成田空港「第2の開港」へ、総工費6700億円の巨大全貌 ロンドン・NYに並ぶ拠点化への期待と、用地確保86%の「黄色信号」
開港と同じ1978年生まれの千葉県知事・熊谷俊人(47)らは「第2の開港プロジェクト」と名付けた。熊谷は「成田のような存在は我が国に一つしかない。最大の貿易港でもあり、競争力を上げていくことは、ローカルな話ではなく国家としての話。成田は伸び代が大きい」と述べた。周辺地域の街づくりには県が責任を果たすという。
東京税関によると、24年の成田空港からの輸出額は17兆5108億円、輸入額は19兆3233億円。日本の港・空港の貿易額に占める成田の割合は、輸出額は16.4%、輸入額は17.2%で、ともに全国1位だ。

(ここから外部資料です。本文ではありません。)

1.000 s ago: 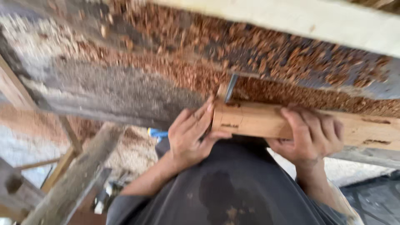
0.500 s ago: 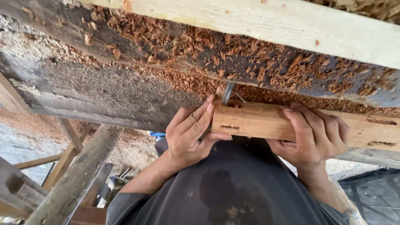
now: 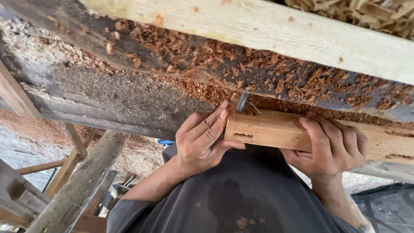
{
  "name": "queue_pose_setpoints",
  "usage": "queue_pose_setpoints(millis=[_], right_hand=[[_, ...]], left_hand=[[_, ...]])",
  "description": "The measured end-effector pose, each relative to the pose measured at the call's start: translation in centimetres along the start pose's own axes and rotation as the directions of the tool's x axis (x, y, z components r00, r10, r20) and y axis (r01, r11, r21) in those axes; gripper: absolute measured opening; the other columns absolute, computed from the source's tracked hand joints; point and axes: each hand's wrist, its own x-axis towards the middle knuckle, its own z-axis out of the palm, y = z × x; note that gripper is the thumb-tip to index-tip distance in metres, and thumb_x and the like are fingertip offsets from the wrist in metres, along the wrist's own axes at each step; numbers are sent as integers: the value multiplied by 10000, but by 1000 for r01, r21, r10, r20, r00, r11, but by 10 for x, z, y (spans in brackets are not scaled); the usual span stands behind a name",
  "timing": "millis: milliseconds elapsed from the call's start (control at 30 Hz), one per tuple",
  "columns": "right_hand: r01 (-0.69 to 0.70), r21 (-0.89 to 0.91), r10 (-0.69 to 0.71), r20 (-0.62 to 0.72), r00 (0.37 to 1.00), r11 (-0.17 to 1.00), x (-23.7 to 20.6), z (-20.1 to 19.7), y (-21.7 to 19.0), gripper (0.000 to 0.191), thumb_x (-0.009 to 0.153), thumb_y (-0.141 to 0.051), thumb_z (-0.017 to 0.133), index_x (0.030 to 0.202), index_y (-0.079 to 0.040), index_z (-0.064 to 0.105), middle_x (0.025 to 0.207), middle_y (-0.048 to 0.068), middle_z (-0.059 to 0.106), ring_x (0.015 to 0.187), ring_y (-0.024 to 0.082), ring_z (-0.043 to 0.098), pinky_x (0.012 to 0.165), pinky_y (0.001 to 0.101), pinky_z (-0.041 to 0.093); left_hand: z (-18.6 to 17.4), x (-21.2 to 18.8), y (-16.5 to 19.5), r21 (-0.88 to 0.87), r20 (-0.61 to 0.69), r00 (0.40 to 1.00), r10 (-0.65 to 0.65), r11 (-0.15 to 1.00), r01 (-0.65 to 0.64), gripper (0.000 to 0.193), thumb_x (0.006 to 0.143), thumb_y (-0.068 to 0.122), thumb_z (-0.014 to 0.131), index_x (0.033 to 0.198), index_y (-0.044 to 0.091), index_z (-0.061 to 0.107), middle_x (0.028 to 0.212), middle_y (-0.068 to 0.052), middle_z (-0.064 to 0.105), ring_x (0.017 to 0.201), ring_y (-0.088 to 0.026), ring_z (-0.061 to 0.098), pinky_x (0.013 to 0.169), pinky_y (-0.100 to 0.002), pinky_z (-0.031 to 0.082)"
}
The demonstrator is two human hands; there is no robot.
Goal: The person uses a chisel and hammer to carve rectangular notches into a wooden plank clamped to a workbench. They repeatedly position the chisel, strike it with a hammer, and clear wood chips to deepen the cuts.
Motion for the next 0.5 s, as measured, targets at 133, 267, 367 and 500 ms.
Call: queue_pose_setpoints(millis=[133,267,367,500], right_hand=[[-12,-7,12,-8,1000,1000,-1,1,2,515,933,-619,711,1065,-126,771,1003,44,756,916,233,683,874,400,483],[5,-1,-5,-4,1000,1000,-1,1,4,515,912,-615,703,1032,-117,756,979,47,747,887,238,672,854,408,480],[-3,-27,3,8,1000,1000,0,1,6,471,917,-566,751,1080,-124,774,1035,43,765,935,240,684,898,408,486],[7,-43,-10,-59,998,999,4,8,9,444,888,-524,801,1067,-118,769,1011,53,756,907,242,675,885,406,490]], left_hand=[[0,4,-1,-11,23,1000,15,1000,-15,704,801,385,895,1276,-66,636,1318,-197,679,1035,-271,721,846,-325,582],[-1,7,-1,-1,5,1000,19,1000,-19,705,811,384,897,1287,-63,630,1319,-193,675,1056,-289,719,882,-334,599],[0,10,-1,12,21,999,29,999,-29,711,815,380,901,1292,-70,624,1326,-200,674,1056,-298,717,886,-345,587],[0,15,-5,3,-5,999,48,999,-48,699,820,383,902,1299,-47,627,1344,-183,662,1073,-304,716,899,-345,592]])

NAAは発着枠が50万回に拡大されれば、貨物量は現在の約200万トンから約300万トンに増え、存在感はさらに高まるとする。空港内の従業員も約4万人から約7万人に増えると見込む。
空港周辺の拡張予定地では住宅移転や造成工事などが進む。30年代からは3つの旅客ターミナルを一つにするワンターミナル化、点在する貨物施設を集約する構想もある。企業も進出し始めた。
不動産準大手のヒューリックと日本航空は成田市内に国際物流施設を整備する。千葉県多古町では総合不動産業グッドマングループが70ヘクタールの物流拠点の開発を進める計画だ。
ANAホールディングス社長の芝田浩二は25年10月30日の決算会見で「国際旅客では成田の発着枠拡大を確実に成長につなげるため、成長戦略を推進する」と述べた。
用地確保には課題が残る
観光客の増加、企業進出、雇用創出など、様々な経済効果に期待を膨らませ、それぞれの思惑でそろばんをはじく関係者たち。この盛り上がりに一役買っているのは、かつて開港への反対運動をしていたメンバーの一部だ。
「三里塚芝山連合空港反対同盟」で20歳のころから成田の開港反対運動をした元芝山町長の相川勝重(75)は、早くから第3滑走路の必要性を訴えた。
同じく反対同盟にいた石毛博道(76)は有志の会の活動で第3滑走路の実現を目指した。相川は「地域のために、地域を守るためにと一生懸命にやったのが私の反対運動。町長としてもまったく同じ思いでやってきた」と語る。